• **TRY IT**
Reproduce word for word the lines between those holding "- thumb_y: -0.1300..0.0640" and "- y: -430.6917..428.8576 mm", inclusive, and nothing else from the data below.
**** SUPPLIED MATERIAL ****
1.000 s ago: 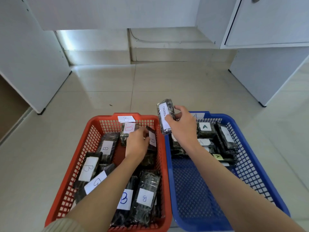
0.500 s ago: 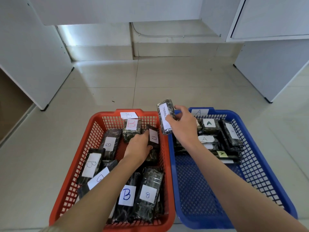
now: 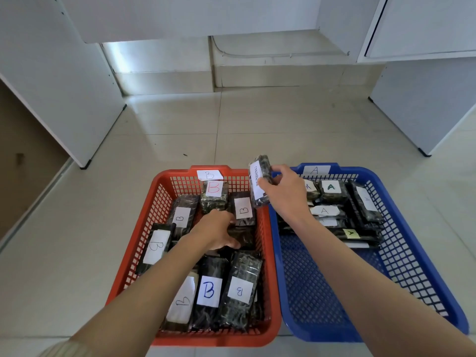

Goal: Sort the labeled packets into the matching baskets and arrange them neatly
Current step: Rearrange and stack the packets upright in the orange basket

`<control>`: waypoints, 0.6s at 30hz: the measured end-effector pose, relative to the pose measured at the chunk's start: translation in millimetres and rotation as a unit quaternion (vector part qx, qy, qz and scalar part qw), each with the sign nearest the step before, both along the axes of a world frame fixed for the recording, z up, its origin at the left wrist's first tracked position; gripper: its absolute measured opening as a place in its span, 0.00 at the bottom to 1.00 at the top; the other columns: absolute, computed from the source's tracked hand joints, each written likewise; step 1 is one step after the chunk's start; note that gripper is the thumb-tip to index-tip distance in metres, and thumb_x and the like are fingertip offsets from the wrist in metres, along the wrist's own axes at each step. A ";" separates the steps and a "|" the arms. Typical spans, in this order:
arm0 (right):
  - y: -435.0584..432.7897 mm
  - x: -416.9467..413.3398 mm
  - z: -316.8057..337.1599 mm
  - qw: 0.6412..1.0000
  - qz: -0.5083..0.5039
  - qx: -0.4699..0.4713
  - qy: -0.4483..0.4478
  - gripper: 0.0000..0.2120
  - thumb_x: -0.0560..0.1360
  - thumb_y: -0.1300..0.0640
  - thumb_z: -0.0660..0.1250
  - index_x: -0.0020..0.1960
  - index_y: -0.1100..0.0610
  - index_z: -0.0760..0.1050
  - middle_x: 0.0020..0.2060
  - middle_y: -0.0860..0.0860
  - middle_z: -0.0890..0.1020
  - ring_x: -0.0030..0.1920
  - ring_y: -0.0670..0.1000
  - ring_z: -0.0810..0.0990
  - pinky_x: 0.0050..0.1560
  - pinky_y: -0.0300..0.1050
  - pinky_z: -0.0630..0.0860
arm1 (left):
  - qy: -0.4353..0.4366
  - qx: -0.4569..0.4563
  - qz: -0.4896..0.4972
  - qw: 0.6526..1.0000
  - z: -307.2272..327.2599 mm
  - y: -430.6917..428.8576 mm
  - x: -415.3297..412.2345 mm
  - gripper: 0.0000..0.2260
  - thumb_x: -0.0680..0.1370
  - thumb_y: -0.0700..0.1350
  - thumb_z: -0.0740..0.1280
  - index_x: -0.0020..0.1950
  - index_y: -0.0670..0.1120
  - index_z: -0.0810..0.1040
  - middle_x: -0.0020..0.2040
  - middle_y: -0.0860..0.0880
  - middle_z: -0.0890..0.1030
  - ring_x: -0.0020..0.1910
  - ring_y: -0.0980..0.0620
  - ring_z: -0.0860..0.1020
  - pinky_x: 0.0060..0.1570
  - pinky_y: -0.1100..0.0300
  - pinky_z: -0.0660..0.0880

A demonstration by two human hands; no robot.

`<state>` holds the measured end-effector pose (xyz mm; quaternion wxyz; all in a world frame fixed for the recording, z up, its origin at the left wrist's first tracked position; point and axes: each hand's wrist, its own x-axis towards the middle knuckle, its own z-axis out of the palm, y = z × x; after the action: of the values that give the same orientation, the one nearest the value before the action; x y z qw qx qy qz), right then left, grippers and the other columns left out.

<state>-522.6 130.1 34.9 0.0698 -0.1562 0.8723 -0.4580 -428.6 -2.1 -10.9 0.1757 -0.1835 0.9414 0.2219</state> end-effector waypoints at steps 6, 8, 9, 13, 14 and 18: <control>-13.9 5.2 1.4 0.995 0.029 0.093 0.021 0.15 0.75 0.52 0.66 0.59 0.59 0.73 0.44 0.51 0.79 0.45 0.52 0.78 0.43 0.42 0.69 | 0.061 0.072 0.029 0.995 24.8 -8.0 10.7 0.24 0.68 0.45 0.76 0.62 0.43 0.77 0.60 0.45 0.79 0.57 0.48 0.77 0.56 0.59 0.70; -17.6 4.7 4.0 0.990 0.027 0.130 0.047 0.15 0.76 0.52 0.64 0.59 0.59 0.70 0.42 0.53 0.79 0.42 0.53 0.78 0.40 0.44 0.71 | 0.081 0.113 0.064 0.988 37.5 -17.8 15.5 0.19 0.68 0.44 0.76 0.58 0.43 0.80 0.55 0.48 0.81 0.51 0.51 0.76 0.51 0.60 0.68; -20.4 5.1 3.9 0.984 0.031 0.158 0.071 0.15 0.77 0.52 0.64 0.59 0.60 0.69 0.42 0.55 0.80 0.43 0.55 0.79 0.40 0.45 0.72 | 0.097 0.123 0.092 0.983 42.8 -24.8 18.1 0.17 0.68 0.44 0.76 0.55 0.44 0.80 0.51 0.49 0.81 0.49 0.51 0.76 0.50 0.60 0.68; -39.0 16.3 -7.1 0.937 0.086 0.293 0.168 0.17 0.77 0.55 0.63 0.61 0.63 0.66 0.53 0.59 0.78 0.54 0.58 0.78 0.45 0.48 0.73 | 0.179 0.093 0.230 0.952 49.0 -54.5 29.8 0.15 0.66 0.44 0.77 0.51 0.44 0.82 0.44 0.51 0.80 0.44 0.52 0.77 0.37 0.66 0.69; -45.0 19.1 -13.1 0.922 0.103 0.324 0.185 0.19 0.77 0.56 0.63 0.64 0.64 0.64 0.56 0.59 0.76 0.57 0.58 0.76 0.48 0.48 0.74 | 0.192 0.079 0.247 0.946 47.0 -58.9 33.4 0.17 0.66 0.44 0.77 0.53 0.43 0.81 0.46 0.50 0.79 0.43 0.53 0.76 0.34 0.67 0.69; -62.7 24.4 -34.1 0.888 0.139 0.389 0.201 0.25 0.77 0.63 0.62 0.72 0.64 0.57 0.66 0.63 0.69 0.63 0.60 0.72 0.52 0.49 0.76 | 0.229 0.059 0.253 0.938 33.1 -64.2 42.3 0.18 0.67 0.45 0.76 0.55 0.44 0.80 0.49 0.49 0.80 0.44 0.56 0.75 0.40 0.66 0.70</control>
<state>-498.2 67.4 0.8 0.0109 -0.3249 0.9453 -0.0258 -386.3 -66.3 22.2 -0.0962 -0.3494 0.8638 0.3501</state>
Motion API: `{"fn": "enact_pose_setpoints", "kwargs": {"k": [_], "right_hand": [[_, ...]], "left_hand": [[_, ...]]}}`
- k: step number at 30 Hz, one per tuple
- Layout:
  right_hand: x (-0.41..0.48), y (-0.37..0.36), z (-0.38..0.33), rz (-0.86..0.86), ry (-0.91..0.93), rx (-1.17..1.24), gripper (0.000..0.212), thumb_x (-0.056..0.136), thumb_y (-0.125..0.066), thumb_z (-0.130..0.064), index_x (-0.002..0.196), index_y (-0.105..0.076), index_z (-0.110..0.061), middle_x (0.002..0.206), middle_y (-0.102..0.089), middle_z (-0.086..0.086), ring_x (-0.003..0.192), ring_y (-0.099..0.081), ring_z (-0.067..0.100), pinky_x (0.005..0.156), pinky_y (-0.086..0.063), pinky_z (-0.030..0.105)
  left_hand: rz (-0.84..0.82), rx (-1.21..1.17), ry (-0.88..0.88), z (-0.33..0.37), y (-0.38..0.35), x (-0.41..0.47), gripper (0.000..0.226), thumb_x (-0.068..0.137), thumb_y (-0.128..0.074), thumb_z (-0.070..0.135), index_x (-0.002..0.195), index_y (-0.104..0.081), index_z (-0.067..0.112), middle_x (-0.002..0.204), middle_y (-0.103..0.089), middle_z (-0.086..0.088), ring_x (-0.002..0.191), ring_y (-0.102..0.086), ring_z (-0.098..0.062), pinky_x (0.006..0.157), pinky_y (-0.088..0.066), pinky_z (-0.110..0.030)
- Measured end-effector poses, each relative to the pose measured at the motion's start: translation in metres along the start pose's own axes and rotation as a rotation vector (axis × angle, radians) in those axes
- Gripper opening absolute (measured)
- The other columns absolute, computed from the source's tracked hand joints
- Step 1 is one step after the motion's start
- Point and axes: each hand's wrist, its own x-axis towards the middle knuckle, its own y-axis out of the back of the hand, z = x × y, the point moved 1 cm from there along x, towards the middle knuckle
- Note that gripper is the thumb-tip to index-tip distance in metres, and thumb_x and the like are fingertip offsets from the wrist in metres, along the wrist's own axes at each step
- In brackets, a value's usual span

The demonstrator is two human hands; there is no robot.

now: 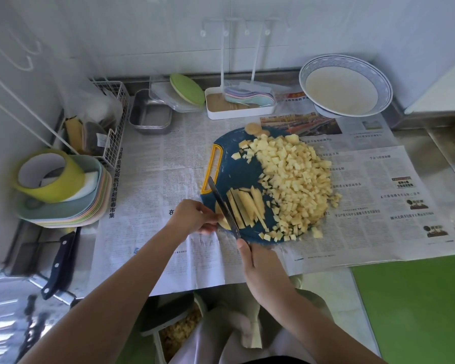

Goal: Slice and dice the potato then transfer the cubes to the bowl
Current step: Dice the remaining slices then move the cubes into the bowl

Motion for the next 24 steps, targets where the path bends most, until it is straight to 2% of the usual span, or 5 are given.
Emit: {"fn": "enact_pose_setpoints", "kwargs": {"k": [3,7,11,18,24], "right_hand": [[0.0,-0.004,-0.002,0.008,-0.089,-0.021,0.047,0.096,-0.014,-0.051,0.09,-0.046,-0.018,0.076,-0.051,-0.005,0.069,-0.055,0.011,0.059,-0.044,0.021],[0.002,-0.006,-0.004,0.01,-0.108,-0.053,0.041,0.102,-0.018,-0.047,0.088,-0.044,-0.019,0.079,-0.051,-0.004,0.07,-0.052,0.011,0.056,-0.035,0.017],[0.005,-0.005,-0.003,-0.015,-0.111,-0.1,0.046,0.102,-0.017,-0.047,0.094,-0.051,-0.016,0.083,-0.052,-0.003,0.074,-0.052,0.011,0.063,-0.038,0.019],[0.007,-0.014,0.001,-0.006,-0.127,-0.186,0.052,0.102,-0.016,-0.048,0.101,-0.055,-0.014,0.083,-0.051,-0.005,0.074,-0.049,0.009,0.066,-0.04,0.018],[0.015,-0.018,-0.005,0.007,-0.134,-0.203,0.048,0.102,-0.017,-0.049,0.093,-0.053,-0.017,0.082,-0.05,-0.005,0.073,-0.048,0.009,0.056,-0.033,0.017]], "left_hand": [[-0.03,0.013,0.032,0.004,0.001,0.001,0.019,0.073,-0.081,0.009,0.076,-0.07,-0.006,0.067,-0.071,-0.015,0.05,-0.064,-0.014,0.051,-0.05,-0.018],[-0.044,-0.019,0.057,0.006,0.002,0.002,0.017,0.072,-0.081,0.005,0.077,-0.07,-0.008,0.066,-0.07,-0.016,0.049,-0.063,-0.015,0.052,-0.051,-0.018],[-0.045,-0.035,0.048,0.005,0.002,0.003,0.008,0.074,-0.078,-0.001,0.072,-0.071,-0.004,0.068,-0.07,-0.017,0.054,-0.067,-0.016,0.055,-0.056,-0.02],[-0.049,-0.035,0.038,0.003,0.003,0.004,0.012,0.074,-0.077,-0.003,0.069,-0.067,-0.001,0.063,-0.07,-0.012,0.055,-0.068,-0.015,0.054,-0.055,-0.019],[-0.008,-0.036,0.04,0.002,0.0,0.005,0.011,0.076,-0.076,-0.004,0.072,-0.065,-0.004,0.062,-0.069,-0.013,0.052,-0.068,-0.016,0.052,-0.054,-0.019]]}}
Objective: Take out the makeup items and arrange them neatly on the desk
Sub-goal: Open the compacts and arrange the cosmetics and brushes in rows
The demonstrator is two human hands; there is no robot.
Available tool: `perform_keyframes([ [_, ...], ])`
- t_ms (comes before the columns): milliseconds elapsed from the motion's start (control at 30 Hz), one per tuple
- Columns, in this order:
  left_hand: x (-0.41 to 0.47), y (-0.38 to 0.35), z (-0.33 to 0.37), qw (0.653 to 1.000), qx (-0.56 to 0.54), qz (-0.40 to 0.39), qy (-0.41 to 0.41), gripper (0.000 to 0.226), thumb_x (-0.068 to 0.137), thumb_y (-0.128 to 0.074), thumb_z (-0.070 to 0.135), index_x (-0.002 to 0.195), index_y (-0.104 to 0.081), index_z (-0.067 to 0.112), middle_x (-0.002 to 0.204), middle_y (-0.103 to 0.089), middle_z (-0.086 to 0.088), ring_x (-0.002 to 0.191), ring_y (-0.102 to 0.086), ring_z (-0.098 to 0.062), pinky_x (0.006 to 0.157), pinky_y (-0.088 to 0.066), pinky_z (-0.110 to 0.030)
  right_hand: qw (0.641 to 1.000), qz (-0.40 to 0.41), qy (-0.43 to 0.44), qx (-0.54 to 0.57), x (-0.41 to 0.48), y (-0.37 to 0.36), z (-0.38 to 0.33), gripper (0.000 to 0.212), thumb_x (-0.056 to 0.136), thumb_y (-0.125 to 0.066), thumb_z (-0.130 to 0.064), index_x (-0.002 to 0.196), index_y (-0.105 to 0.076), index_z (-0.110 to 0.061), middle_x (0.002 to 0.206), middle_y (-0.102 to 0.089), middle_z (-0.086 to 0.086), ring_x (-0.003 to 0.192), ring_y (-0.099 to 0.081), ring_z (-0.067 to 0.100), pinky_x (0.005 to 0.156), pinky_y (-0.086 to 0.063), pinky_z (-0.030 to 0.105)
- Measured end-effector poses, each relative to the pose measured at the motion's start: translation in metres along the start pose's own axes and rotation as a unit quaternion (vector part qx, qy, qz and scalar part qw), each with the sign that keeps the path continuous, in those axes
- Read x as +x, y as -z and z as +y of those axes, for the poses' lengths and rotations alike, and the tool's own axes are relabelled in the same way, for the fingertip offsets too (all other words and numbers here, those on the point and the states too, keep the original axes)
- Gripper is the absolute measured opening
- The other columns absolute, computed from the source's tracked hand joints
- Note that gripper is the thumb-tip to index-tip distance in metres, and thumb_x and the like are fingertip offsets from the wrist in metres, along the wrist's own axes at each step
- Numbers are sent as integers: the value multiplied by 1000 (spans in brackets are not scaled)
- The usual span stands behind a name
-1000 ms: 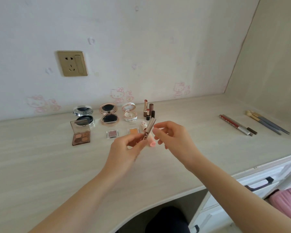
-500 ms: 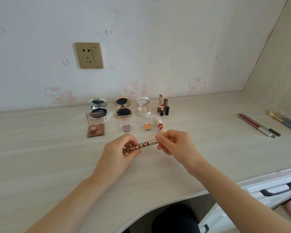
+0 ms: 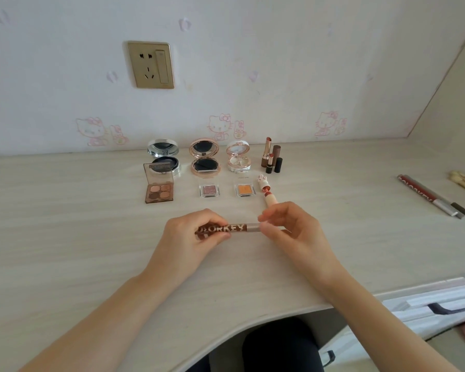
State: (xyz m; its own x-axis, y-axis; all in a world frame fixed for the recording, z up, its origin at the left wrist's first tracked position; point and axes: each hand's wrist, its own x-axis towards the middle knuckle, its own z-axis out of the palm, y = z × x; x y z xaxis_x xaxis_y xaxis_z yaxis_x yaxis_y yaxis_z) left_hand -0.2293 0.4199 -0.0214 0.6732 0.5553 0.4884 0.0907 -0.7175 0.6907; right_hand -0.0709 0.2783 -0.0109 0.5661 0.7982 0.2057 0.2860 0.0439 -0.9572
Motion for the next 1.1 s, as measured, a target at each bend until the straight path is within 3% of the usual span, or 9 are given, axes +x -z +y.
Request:
perform_keyframes([
  [133,-1,-2,1,1000,-1,-2,-29,17,74,-79,15,91,-75,15,82,-68,17,75,-61,1,69,-43,-8,999,13,-19,-25,1,-3,3,28,98,-48,-23,82,-68,-12,58,-62,-1,53,-51,8,55,-42,18],
  [333,0,-2,0,999,-2,7,-35,20,74,-79,14,93,-76,17,83,-70,12,75,-64,-5,68,-47,-14,999,-21,14,-27,0,-1,5,29,86,-52,11,85,-58,-18,85,-66,-5,79,-61,7,67,-45,14],
  [433,0,-3,0,999,-3,6,-40,21,74,-80,13,94,-76,16,83,-70,11,75,-63,-5,67,-47,-15,1000,-19,4,22,-1,-1,3,10,89,-62,-5,96,-57,-11,91,-69,2,80,-63,8,68,-47,18],
  [500,0,-3,0,999,-6,5,-43,20,74,-79,13,94,-76,16,84,-70,11,76,-63,-4,68,-47,-13,1000,-4,-16,20,0,-3,4,11,94,-56,-19,94,-62,-10,77,-70,2,66,-61,8,63,-48,21],
  [600,0,-3,0,999,-6,3,-48,20,74,-78,16,94,-76,17,85,-70,10,76,-64,-5,69,-48,-15,999,-7,-3,-31,1,-4,4,15,96,-52,-13,86,-64,-13,69,-68,0,61,-57,8,60,-46,21],
  [767,1,-3,-1,999,-1,3,-47,21,74,-79,16,95,-76,16,84,-70,11,76,-63,-4,69,-46,-12,999,-36,12,-3,0,-1,7,18,89,-60,-3,94,-56,-20,99,-65,-3,88,-63,13,68,-49,24],
  [867,0,-3,0,999,-4,7,-47,20,74,-78,17,94,-76,17,84,-70,10,76,-64,-4,69,-47,-13,1000,-8,-10,17,1,-4,4,8,94,-56,-20,100,-59,-15,81,-68,0,69,-61,12,63,-50,27],
  [967,0,-3,-1,999,0,7,-49,20,75,-78,16,94,-76,17,84,-71,9,76,-64,-6,69,-49,-17,999,-11,-9,-33,2,-3,6,18,98,-48,-13,89,-64,-16,70,-66,0,61,-56,10,61,-48,26],
  [1100,1,-3,-2,999,4,10,-49,21,74,-79,16,95,-76,17,85,-71,9,76,-64,-5,69,-49,-17,999,-32,5,-15,1,-1,6,27,90,-53,4,90,-60,-22,94,-67,-2,81,-65,18,64,-49,23],
])
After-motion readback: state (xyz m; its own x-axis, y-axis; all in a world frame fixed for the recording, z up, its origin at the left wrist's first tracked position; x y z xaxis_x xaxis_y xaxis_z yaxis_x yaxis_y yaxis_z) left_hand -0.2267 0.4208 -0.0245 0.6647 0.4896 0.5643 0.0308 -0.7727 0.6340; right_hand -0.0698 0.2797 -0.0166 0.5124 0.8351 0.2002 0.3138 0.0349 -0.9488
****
• **SOLVED EXERCISE**
  - thumb_y: -0.1300..0.0640
  - thumb_z: -0.0660..0.1250
  - index_x: -0.0020..0.1960
  - index_y: -0.1100..0.0610
  - index_z: -0.0760..0.1050
  - middle_x: 0.0020..0.2060
  - middle_y: -0.0860..0.0860
  - middle_z: -0.0890..0.1020
  - ring_x: -0.0030..0.1920
  - ring_y: -0.0670..0.1000
  - ring_z: -0.0810..0.0990
  - pinky_x: 0.0050..0.1560
  - pinky_y: -0.0300..0.1050
  - pinky_z: -0.0630..0.0860
arm1 (left):
  - qy: -0.4353..0.4366
  - qx: -0.4569..0.4563
  - qz: -0.4896..0.4972
  - qw: 0.6526..1.0000
  - z: -307.2272..327.2599 mm
  - y: -430.6917..428.8576 mm

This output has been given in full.